• [YOUR TASK]
Below are the records; restate all of them word for word.

(Data items)
··········
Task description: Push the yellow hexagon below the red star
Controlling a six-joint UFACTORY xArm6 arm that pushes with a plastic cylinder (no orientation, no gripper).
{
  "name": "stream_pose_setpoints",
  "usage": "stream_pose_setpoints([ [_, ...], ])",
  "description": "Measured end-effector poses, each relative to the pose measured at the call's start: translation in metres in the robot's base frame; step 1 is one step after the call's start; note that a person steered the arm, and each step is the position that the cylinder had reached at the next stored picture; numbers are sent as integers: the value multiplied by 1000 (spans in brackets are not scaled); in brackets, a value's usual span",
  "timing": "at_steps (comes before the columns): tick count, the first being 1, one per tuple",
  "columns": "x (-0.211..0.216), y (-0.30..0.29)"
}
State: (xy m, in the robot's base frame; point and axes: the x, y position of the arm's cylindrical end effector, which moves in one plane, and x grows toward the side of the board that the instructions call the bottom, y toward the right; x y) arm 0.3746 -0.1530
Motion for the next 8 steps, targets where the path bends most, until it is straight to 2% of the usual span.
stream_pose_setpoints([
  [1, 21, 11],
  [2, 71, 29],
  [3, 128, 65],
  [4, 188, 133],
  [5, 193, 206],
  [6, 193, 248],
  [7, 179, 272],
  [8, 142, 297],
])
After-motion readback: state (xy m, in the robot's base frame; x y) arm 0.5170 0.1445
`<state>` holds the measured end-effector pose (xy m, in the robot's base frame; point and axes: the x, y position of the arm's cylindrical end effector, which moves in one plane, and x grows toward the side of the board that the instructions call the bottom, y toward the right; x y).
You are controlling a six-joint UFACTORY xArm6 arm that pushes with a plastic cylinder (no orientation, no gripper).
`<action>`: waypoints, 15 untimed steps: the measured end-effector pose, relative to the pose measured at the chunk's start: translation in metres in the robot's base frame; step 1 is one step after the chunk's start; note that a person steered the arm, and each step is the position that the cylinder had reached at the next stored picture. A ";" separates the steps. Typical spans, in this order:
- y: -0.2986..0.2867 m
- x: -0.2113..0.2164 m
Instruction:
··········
• [EXERCISE OUTPUT]
Task description: Push the yellow hexagon below the red star
Controlling a six-joint UFACTORY xArm6 arm that pushes with a plastic cylinder (no orientation, no gripper).
{
  "name": "stream_pose_setpoints",
  "usage": "stream_pose_setpoints([ [_, ...], ])",
  "description": "Measured end-effector poses, each relative to the pose measured at the call's start: translation in metres in the robot's base frame; step 1 is one step after the call's start; note that a person steered the arm, and each step is the position that the cylinder had reached at the next stored picture; numbers are sent as integers: the value multiplied by 1000 (spans in brackets are not scaled); in brackets, a value's usual span",
  "timing": "at_steps (comes before the columns): tick count, the first being 1, one per tuple",
  "columns": "x (-0.211..0.216), y (-0.30..0.29)"
}
State: (xy m, in the robot's base frame; point and axes: the x, y position of the arm's cylindrical end effector, which moves in one plane, and x grows toward the side of the board that the instructions call the bottom, y toward the right; x y) arm 0.3746 -0.1530
Motion for the next 8 steps, targets where the path bends most, until it is straight to 2% of the usual span.
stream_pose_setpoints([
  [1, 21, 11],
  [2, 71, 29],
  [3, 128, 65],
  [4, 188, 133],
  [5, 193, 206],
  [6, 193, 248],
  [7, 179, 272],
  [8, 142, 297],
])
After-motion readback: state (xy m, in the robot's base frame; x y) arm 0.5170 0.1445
`<state>` holds the measured end-effector pose (xy m, in the robot's base frame; point and axes: the x, y position of the arm's cylindrical end effector, which moves in one plane, and x grows toward the side of the board that the instructions call the bottom, y toward the right; x y).
You are controlling a six-joint UFACTORY xArm6 arm that pushes with a plastic cylinder (no orientation, no gripper).
`<action>`: waypoints, 15 untimed steps: the measured end-effector pose, relative to the pose measured at the chunk's start: translation in metres in the robot's base frame; step 1 is one step after the chunk's start; note that a person steered the arm, and each step is the position that the cylinder had reached at the next stored picture. A ";" separates the steps. Typical spans, in this order:
- y: -0.2986..0.2867 m
- x: -0.2113..0.2164 m
Instruction:

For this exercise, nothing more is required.